Mismatch between Higher Education and the Employment Market in Ethiopia

The Ethiopian government concentrated on expanding higher education without due attention to the employment market. In 2013, there were 9,185 new engineering graduates but their training did not meet employer requirements. A HERQA survey in 2010 found that employers considered graduates in engineering, medicine and management were not sufficiently qualified for the work required. Graduates' only advantage was that they could be hired cheap. Higher education institutes were not responding to employer needs and there appeared to be no channel of communication between them. Furthermore, employers were overlooking recent graduates and only employing those with five years of work experience. In 2012 alone, 50,000 new graduates were released onto the job market which was too large a number to be absorbed by private or state institutions. Graduates from AAU were told to become self-employed if they could not find an employer. The African development bank sees this situation as a cause of discontent across North African countries.
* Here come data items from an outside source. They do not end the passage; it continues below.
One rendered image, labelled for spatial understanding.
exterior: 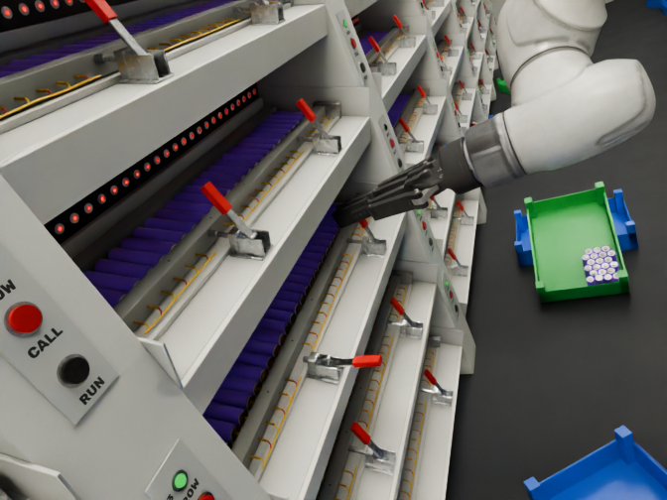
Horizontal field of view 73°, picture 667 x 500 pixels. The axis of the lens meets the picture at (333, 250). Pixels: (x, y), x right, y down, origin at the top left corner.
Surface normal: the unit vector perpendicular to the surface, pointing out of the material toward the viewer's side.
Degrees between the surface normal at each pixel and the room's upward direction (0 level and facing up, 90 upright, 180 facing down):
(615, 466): 0
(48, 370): 90
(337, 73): 90
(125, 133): 111
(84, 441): 90
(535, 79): 27
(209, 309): 20
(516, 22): 51
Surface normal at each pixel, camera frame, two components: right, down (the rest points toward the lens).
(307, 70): -0.30, 0.57
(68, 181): 0.95, 0.11
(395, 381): -0.08, -0.81
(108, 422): 0.86, -0.18
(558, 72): -0.54, -0.52
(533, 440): -0.41, -0.80
It is possible to improve the match between graduate training and employer requirements when relevant organizations interact with university faculty and manage to obtain money for laboratories and equipment. The competence of medical laboratory technicians was improved in five Ethiopian universities. In-service training was too disruptive to normal services which already suffered from staff shortages. The Centre for Disease Control Ethiopia and the American Society for Clinical Pathology (ASCP) together with university faculty assessed medical laboratory education. The curriculum was revised and standardized to include practical training which formed part of the final assessment. Faculty staff were trained in grant writing and quality management systems. The United States President's fund for AIDS relief provided money for equipment, including an uninterrupted power supply and consumables. Lecturers were trained to use the new curriculum, improve their teaching skills and up-date their knowledge through website resources supplied by ASCP consultants. The result was graduate laboratory technicians who were confident, competent and skilled.